Bullying in the workplace is not always obvious. It can occur through a series of small incidents, where a person is perhaps undermined, belittled, patronised or criticised. When taken in isolation each incident may seem trivial so, often, this behaviour is not recognised as bullying and is accepted as 'normal'.
But bullying can damage a person's health and self-esteem, affecting their happiness and performance both inside and outside the workplace.
The bullied person may not feel confident to deal with the situation within the workplace, or may fear that he or she is risking his or her job by doing so. Colleagues may seem unsupportive or too afraid themselves to speak out.

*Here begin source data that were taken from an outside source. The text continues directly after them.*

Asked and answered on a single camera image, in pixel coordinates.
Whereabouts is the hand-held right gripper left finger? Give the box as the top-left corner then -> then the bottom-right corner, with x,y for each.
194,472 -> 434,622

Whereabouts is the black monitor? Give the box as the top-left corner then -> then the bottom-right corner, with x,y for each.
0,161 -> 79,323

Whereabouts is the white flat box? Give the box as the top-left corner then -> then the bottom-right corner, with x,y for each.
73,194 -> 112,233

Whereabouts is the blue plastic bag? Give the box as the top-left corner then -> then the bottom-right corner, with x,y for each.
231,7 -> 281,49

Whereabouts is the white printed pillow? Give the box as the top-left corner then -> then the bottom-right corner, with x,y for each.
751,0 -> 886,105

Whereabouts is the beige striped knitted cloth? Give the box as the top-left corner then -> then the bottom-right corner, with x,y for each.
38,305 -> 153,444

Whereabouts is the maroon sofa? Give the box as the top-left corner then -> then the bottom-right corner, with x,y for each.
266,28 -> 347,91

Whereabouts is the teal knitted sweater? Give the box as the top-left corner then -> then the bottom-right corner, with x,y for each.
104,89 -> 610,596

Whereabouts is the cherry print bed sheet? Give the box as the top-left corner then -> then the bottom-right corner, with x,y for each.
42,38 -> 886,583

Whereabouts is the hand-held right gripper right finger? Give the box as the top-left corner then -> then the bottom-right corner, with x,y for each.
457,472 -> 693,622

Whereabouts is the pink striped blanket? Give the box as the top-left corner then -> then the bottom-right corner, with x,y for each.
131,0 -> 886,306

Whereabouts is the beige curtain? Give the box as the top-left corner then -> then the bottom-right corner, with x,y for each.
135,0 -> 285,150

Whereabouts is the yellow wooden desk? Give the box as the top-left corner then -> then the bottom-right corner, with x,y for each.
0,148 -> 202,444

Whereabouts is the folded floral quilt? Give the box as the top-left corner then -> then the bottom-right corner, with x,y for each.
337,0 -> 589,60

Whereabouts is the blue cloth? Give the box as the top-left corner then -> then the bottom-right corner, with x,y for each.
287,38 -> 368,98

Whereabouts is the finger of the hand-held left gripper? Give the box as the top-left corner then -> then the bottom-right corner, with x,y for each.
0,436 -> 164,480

This fear is understandable but it allows the bully to continue. If you are being bullied it is important to check your employer's relevant policies and to take any recommended action.
If you want to know why someone is a bully and what you can do to try to get the bully to stop bullying you click onto these links:
'Reasons why someone may bully' and 'Things that may stop someone bullying'.
You may want to talk to someone - someone who won't judge you or tell you what to do, but who will listen to your thoughts and fears and feelings. Befriending centres can help. You don't have to tell them who you are, and everything you say will be treated in complete confidence.
If you'd like to talk to someone right now, you can click here.
There are many resources available for people who are bullied at work. We have listed some here:
The Mobbing Encyclopaedia (English, Deutsch, Français, Svenska)
Bully Busters (USA)
Landsforeningen mot mobbing på arbeidsplassen (Norwegian)
Harcèlement moral (Français)
Assédio moral (Português)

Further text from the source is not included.